/---

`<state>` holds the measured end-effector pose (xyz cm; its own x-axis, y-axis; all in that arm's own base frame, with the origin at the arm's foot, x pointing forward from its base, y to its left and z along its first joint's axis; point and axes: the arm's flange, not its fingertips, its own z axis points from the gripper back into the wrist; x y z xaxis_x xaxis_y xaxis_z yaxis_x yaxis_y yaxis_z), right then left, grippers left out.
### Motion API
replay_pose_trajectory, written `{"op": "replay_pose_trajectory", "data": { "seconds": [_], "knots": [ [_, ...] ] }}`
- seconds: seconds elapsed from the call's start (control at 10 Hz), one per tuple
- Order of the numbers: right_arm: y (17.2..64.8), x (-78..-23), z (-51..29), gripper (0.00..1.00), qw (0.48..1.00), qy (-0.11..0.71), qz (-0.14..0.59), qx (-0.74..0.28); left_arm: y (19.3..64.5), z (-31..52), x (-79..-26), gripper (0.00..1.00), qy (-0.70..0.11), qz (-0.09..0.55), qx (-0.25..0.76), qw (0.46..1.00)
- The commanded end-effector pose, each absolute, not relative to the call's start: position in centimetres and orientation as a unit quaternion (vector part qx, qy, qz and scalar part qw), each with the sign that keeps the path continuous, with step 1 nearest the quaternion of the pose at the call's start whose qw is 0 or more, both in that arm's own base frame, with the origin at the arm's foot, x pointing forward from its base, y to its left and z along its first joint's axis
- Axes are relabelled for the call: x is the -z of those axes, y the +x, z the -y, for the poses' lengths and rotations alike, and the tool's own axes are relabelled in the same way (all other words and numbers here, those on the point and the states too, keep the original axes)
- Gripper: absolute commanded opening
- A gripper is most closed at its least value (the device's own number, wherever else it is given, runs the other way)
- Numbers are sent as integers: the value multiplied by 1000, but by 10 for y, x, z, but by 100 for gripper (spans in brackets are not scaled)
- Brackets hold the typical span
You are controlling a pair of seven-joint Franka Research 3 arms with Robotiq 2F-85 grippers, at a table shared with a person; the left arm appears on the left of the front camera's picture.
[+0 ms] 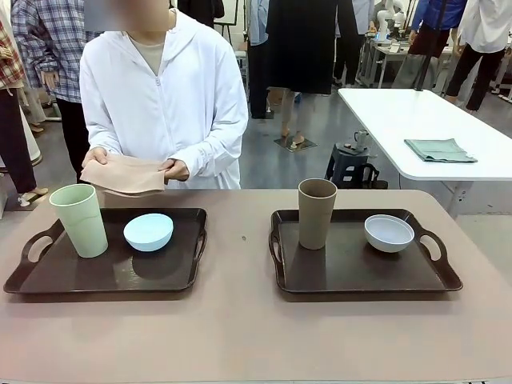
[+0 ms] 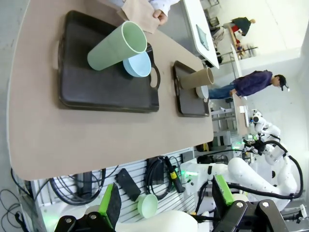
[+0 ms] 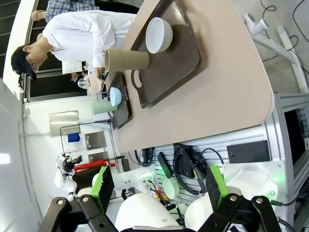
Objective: Set up a tray with a mat and arrange the tableware.
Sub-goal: Pick up the Picnic Bowl and Reusable plastic cup from the Handle tray in front of the human's position and hold them in the air.
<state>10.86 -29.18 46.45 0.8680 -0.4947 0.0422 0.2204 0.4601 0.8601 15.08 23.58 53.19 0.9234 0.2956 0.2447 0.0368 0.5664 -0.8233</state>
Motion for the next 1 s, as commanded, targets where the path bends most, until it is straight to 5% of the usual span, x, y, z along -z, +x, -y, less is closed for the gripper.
{"op": "replay_pose_trajectory", "data": {
  "seconds": [0.0,0.9],
  "knots": [
    [100,-465,295,100,836,480,159,212,150,-236,-532,100,-460,182,-73,866],
    [100,-465,295,100,836,480,159,212,150,-236,-532,100,-460,182,-73,866]
  ]
}}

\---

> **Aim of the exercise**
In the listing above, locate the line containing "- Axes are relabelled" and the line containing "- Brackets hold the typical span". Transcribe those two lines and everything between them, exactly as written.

> **Response to this exercise**
- Axes are relabelled for the call: x is the -z of those axes, y the +x, z the -y, for the poses' lengths and rotations alike, and the tool's own axes are relabelled in the same way (all other words and numbers here, those on the point and the states too, keep the original axes)
- Gripper: absolute commanded opening
- A gripper is most closed at its least value (the device's own number, wherever else it is given, runs the other way)
- Numbers are sent as integers: the value multiplied by 1000, but by 10 for y, x, z, but by 100 for gripper (spans in brackets are not scaled)
- Brackets hold the typical span

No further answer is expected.